(Exercise inputs begins)

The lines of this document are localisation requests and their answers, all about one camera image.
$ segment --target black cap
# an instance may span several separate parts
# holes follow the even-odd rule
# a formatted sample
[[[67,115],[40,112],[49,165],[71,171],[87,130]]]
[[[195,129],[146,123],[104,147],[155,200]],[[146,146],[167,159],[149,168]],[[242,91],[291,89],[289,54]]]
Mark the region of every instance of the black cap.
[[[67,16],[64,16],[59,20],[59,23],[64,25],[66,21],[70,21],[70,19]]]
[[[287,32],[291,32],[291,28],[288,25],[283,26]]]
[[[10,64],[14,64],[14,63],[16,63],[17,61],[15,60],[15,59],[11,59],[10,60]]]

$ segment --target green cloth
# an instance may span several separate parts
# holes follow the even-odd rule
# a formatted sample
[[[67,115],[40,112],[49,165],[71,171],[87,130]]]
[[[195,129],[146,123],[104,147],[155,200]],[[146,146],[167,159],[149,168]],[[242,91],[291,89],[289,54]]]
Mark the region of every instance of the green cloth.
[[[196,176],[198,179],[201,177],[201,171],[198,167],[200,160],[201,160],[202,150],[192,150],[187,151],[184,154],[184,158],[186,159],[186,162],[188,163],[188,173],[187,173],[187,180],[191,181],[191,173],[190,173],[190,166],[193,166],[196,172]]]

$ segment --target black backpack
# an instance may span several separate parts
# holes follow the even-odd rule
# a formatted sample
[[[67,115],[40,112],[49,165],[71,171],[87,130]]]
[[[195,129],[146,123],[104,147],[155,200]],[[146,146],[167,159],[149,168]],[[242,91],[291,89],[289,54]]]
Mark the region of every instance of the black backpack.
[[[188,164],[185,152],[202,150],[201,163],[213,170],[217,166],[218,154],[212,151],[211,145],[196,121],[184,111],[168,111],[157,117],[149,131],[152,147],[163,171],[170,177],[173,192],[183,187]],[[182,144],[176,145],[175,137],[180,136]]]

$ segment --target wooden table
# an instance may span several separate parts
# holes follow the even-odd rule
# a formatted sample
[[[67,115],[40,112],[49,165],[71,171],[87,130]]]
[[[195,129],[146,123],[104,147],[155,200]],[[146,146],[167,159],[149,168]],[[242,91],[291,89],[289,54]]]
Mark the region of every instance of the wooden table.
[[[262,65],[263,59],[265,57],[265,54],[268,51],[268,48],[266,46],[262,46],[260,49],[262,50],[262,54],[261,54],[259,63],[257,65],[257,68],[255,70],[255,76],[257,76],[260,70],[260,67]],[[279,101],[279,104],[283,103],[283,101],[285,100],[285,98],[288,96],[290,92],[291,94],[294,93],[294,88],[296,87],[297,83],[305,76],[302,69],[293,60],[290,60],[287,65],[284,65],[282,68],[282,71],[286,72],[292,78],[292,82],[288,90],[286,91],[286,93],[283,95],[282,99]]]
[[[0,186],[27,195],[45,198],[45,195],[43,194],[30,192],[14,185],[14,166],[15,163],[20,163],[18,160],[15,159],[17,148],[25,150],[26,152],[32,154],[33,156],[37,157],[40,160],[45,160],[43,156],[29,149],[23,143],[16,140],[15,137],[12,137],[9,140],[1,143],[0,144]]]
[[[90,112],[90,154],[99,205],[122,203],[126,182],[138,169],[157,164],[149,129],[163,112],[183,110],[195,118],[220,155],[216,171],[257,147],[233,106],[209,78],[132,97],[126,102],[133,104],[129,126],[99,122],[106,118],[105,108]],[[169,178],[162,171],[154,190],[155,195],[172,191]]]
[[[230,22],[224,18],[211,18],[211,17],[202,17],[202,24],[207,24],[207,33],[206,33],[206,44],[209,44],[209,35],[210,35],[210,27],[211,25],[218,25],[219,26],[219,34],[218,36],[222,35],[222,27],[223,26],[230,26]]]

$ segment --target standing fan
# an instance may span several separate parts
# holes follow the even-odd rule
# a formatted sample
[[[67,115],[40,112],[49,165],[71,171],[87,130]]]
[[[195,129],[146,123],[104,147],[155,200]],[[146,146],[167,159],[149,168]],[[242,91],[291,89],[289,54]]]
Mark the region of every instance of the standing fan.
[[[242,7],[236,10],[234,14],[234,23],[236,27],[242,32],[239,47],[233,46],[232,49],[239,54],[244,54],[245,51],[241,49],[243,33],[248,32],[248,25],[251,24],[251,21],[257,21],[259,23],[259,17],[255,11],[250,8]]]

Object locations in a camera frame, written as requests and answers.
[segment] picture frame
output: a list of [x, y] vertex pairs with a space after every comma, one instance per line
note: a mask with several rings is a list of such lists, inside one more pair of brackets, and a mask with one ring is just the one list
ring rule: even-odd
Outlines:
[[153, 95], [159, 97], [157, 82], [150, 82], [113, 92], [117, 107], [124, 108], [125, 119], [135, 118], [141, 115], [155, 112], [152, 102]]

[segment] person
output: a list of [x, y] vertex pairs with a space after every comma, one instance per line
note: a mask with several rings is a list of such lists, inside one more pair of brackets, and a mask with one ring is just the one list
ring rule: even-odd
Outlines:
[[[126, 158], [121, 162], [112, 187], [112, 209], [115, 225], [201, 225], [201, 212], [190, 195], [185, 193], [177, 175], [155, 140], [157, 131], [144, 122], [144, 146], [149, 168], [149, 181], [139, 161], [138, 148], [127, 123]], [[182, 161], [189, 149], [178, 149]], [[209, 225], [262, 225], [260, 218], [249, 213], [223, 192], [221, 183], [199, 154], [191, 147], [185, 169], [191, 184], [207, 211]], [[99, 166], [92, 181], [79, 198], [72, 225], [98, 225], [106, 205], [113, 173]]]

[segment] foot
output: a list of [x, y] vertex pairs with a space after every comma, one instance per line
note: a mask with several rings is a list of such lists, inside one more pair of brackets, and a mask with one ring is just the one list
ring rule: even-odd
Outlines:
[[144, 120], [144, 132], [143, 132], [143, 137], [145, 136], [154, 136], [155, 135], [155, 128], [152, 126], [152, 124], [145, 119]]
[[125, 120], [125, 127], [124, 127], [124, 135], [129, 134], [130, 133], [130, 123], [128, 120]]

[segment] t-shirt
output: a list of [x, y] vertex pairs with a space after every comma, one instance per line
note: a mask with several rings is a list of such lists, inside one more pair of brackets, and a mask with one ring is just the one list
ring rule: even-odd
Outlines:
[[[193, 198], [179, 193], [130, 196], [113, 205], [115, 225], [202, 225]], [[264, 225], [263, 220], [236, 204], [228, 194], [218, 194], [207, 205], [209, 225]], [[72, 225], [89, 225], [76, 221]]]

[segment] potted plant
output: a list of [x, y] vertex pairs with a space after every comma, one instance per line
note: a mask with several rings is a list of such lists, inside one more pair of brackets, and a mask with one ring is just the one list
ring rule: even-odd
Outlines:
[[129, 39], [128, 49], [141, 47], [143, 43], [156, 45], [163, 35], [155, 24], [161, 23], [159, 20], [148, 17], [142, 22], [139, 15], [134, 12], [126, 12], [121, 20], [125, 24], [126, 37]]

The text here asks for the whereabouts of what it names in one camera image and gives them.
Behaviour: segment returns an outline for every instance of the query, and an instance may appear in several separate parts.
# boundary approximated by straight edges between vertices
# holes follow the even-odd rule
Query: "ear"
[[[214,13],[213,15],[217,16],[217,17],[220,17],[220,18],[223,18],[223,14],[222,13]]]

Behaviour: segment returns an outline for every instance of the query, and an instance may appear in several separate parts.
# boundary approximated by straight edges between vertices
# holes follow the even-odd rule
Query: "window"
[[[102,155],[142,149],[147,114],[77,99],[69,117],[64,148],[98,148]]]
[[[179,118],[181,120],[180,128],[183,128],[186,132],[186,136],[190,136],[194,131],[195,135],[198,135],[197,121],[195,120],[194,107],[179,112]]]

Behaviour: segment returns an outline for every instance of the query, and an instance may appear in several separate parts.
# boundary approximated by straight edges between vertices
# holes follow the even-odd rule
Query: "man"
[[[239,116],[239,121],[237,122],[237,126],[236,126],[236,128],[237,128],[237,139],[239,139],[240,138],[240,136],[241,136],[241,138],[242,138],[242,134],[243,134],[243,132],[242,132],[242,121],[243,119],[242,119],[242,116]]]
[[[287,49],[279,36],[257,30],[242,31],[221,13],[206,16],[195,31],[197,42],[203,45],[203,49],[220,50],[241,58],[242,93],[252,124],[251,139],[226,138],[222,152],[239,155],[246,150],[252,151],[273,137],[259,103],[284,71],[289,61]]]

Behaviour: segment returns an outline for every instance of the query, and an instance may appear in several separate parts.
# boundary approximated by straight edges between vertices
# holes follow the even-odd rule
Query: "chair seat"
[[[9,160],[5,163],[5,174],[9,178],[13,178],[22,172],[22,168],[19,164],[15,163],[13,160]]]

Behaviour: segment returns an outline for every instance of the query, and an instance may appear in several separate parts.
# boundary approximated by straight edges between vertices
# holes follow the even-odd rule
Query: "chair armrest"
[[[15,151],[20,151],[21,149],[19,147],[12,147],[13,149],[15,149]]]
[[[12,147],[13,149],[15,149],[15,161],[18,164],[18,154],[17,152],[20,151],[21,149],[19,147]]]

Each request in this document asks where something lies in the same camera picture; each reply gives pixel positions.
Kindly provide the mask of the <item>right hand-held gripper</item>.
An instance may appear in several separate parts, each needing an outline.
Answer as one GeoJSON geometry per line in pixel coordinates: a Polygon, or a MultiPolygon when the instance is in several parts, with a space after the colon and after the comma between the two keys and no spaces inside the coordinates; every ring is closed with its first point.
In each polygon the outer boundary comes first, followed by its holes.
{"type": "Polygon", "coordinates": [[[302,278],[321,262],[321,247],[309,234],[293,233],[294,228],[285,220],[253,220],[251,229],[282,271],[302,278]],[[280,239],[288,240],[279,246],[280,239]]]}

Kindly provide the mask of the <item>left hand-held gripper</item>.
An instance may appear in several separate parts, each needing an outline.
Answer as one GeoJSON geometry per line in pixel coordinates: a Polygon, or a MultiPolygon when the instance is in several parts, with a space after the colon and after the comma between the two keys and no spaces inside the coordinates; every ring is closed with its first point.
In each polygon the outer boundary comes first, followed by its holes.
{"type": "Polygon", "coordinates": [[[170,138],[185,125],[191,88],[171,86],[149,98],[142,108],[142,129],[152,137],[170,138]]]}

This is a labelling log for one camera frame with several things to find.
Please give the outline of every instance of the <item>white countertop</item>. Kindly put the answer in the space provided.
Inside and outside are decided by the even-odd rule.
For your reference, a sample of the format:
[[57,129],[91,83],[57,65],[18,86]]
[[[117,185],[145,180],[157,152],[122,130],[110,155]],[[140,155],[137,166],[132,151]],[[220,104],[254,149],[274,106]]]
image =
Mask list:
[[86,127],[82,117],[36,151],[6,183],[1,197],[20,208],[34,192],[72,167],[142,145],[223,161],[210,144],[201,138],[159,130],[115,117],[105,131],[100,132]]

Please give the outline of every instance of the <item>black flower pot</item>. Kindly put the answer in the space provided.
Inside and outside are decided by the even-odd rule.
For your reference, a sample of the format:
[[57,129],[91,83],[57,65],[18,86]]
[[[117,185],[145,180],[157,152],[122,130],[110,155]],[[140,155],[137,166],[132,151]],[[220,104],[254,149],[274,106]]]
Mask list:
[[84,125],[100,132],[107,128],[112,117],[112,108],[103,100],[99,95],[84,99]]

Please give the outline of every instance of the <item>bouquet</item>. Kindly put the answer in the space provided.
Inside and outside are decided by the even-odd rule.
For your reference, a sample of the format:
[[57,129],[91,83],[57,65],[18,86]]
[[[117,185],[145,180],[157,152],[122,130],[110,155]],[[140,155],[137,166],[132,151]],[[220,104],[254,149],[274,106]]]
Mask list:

(Exercise inputs ends)

• **Exercise directions**: Line count for the word "item": work out how many lines of the data above include it, and reply with that number alone.

• **Written response**: 5